··· Data to process ···

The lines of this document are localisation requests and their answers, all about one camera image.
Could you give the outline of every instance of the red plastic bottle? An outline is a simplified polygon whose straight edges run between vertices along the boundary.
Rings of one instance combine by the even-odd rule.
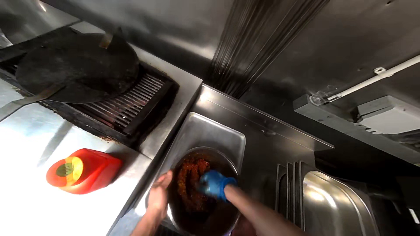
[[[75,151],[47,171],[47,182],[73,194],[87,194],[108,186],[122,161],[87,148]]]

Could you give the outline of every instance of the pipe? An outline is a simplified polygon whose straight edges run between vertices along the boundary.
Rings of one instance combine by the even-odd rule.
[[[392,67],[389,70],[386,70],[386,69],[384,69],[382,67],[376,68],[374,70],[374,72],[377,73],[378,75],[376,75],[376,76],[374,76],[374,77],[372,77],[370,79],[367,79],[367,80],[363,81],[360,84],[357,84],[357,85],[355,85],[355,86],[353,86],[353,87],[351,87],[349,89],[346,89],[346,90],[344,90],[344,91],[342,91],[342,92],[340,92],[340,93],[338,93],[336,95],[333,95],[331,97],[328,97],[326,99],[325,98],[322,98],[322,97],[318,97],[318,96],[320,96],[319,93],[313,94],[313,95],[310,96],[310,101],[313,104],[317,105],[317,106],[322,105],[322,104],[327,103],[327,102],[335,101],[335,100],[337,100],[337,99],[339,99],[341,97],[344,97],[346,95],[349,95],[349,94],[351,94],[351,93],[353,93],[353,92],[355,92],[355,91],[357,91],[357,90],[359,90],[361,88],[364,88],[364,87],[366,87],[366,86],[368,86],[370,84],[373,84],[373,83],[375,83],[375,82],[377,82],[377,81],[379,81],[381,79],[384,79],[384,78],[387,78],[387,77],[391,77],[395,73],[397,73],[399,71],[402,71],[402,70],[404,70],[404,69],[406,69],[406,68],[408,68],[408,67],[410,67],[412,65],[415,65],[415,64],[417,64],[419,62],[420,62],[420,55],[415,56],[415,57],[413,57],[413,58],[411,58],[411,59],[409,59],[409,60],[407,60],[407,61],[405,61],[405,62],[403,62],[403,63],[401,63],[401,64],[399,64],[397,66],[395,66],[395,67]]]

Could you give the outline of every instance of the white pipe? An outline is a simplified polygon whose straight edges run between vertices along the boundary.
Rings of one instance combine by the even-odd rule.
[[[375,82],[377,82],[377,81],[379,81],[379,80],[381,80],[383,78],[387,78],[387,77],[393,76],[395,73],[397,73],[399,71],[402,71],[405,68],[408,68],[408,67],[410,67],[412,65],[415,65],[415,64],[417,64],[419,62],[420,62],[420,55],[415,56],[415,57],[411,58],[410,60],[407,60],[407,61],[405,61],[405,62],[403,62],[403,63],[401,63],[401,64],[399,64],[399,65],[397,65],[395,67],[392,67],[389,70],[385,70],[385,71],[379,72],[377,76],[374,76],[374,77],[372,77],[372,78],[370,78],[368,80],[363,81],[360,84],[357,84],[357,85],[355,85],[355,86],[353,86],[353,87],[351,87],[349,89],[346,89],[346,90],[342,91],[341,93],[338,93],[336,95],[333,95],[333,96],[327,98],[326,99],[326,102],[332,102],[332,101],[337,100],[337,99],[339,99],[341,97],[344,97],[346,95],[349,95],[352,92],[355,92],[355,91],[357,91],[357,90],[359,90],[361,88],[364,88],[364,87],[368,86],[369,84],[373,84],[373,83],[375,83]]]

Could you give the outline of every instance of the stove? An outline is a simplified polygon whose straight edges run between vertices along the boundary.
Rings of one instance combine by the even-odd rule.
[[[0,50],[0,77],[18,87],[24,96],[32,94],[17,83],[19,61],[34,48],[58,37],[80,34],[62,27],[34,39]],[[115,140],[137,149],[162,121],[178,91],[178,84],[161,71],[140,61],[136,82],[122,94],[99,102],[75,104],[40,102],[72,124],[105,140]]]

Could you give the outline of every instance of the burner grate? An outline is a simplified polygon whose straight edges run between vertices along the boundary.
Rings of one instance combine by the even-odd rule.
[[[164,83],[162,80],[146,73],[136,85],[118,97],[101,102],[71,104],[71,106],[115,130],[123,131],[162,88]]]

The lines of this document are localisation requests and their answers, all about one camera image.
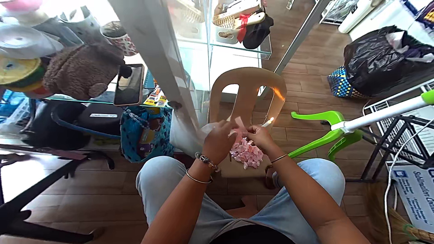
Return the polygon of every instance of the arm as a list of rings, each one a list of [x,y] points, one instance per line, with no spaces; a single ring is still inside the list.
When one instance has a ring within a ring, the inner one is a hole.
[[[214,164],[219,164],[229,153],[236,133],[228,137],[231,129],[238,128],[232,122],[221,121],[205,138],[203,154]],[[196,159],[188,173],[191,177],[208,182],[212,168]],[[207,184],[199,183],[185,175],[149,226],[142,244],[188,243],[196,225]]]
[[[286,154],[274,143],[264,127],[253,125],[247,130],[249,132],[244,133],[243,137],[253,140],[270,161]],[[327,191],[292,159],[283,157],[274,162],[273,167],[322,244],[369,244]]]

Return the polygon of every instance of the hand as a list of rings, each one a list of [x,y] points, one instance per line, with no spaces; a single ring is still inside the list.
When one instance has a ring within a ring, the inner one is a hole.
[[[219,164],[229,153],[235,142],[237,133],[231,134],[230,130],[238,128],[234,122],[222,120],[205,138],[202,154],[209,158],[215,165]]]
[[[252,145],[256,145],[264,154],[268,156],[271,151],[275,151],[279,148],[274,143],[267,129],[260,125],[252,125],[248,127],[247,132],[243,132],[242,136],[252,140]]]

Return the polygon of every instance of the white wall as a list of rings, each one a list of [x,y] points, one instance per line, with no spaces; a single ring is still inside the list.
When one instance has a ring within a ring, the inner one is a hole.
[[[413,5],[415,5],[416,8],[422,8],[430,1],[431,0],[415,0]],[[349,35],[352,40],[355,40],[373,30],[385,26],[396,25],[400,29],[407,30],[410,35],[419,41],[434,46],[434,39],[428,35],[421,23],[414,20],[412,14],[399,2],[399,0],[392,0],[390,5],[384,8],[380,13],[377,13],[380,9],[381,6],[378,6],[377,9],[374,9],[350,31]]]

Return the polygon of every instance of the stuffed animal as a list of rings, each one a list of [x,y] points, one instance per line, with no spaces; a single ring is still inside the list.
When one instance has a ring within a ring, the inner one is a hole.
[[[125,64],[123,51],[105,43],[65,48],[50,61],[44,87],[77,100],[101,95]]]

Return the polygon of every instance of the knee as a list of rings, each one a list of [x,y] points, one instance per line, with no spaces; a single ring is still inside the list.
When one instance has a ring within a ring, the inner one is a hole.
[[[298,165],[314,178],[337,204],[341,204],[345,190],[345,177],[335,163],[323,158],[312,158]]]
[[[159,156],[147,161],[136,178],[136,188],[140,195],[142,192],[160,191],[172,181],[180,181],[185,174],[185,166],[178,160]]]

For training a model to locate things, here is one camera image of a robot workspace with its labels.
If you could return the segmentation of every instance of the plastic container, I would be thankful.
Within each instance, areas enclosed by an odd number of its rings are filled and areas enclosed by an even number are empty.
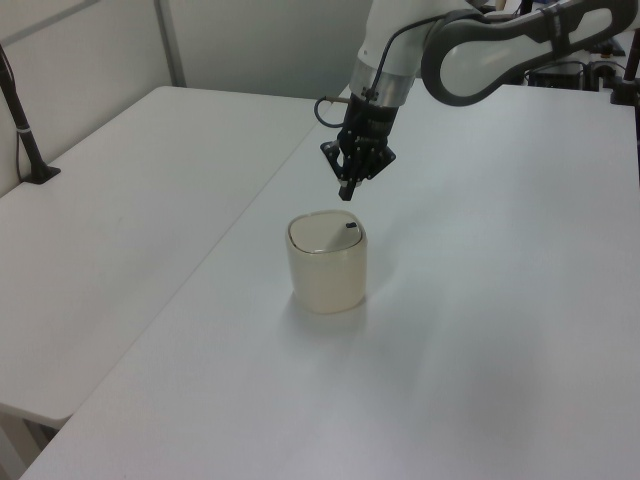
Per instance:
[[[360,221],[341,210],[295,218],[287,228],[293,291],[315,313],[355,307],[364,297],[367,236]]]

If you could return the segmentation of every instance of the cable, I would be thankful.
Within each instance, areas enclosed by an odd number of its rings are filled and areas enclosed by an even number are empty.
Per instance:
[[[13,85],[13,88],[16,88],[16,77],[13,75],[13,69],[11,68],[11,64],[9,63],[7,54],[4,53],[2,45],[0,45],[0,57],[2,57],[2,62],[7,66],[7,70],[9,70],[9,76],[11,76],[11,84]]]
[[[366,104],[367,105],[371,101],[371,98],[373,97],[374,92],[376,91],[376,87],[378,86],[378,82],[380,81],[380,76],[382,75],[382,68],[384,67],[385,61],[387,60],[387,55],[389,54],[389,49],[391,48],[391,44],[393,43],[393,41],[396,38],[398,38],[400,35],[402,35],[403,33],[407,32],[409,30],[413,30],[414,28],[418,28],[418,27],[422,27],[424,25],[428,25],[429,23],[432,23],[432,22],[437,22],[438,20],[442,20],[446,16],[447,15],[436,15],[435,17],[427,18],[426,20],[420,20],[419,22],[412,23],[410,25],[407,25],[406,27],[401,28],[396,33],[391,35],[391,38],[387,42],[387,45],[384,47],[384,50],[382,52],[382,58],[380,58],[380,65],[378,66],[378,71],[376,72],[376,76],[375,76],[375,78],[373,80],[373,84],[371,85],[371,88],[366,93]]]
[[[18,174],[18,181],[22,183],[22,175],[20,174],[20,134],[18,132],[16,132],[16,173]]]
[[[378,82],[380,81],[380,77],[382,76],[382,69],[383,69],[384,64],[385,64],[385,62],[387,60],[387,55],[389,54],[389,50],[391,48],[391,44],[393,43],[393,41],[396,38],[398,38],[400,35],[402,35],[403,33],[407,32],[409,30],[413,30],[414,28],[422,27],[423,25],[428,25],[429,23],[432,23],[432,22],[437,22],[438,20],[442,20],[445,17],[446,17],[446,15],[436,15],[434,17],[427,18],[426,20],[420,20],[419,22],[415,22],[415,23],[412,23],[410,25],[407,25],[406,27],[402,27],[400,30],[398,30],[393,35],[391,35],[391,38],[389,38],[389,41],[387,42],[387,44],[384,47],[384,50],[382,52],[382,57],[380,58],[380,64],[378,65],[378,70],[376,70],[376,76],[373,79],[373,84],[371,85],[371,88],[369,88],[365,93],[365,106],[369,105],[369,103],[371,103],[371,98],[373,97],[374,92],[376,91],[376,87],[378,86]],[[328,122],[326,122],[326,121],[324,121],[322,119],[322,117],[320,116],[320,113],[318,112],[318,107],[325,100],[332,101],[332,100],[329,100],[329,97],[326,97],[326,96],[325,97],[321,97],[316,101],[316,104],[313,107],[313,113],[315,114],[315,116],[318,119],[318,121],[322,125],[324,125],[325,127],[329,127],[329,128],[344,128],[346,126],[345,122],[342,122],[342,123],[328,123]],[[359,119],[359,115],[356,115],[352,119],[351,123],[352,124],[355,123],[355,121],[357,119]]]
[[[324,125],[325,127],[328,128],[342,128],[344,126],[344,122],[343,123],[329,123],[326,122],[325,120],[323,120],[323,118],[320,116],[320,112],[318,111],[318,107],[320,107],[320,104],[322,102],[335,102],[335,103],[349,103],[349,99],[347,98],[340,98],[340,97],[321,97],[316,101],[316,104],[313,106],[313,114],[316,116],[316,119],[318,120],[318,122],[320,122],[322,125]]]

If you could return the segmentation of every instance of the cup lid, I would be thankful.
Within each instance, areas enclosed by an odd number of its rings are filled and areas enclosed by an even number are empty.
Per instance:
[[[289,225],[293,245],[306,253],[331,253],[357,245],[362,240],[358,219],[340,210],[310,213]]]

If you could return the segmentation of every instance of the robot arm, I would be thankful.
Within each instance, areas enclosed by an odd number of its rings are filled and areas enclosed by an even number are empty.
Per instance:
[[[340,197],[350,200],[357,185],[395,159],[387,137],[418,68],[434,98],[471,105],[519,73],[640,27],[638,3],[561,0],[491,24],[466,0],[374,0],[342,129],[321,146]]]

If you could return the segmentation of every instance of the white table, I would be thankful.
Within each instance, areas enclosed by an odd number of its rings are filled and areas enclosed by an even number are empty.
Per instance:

···

## Exercise requirements
Give exactly those lines of the listing that run from its first line through the line with "Could you give the outline of every instance of the pipe?", leaving each picture out.

## Reply to the task
The lines of this document are localisation requests and their answers, all about one camera image.
Could you give the outline of every instance of the red plastic bottle? An outline is a simplified polygon whose straight edges run between vertices along the boundary.
Rings of one instance combine by the even-odd rule.
[[[75,151],[47,171],[47,182],[73,194],[87,194],[108,186],[122,161],[87,148]]]

Could you give the outline of every instance of the pipe? An outline is a simplified polygon whose straight edges run between vertices along the boundary.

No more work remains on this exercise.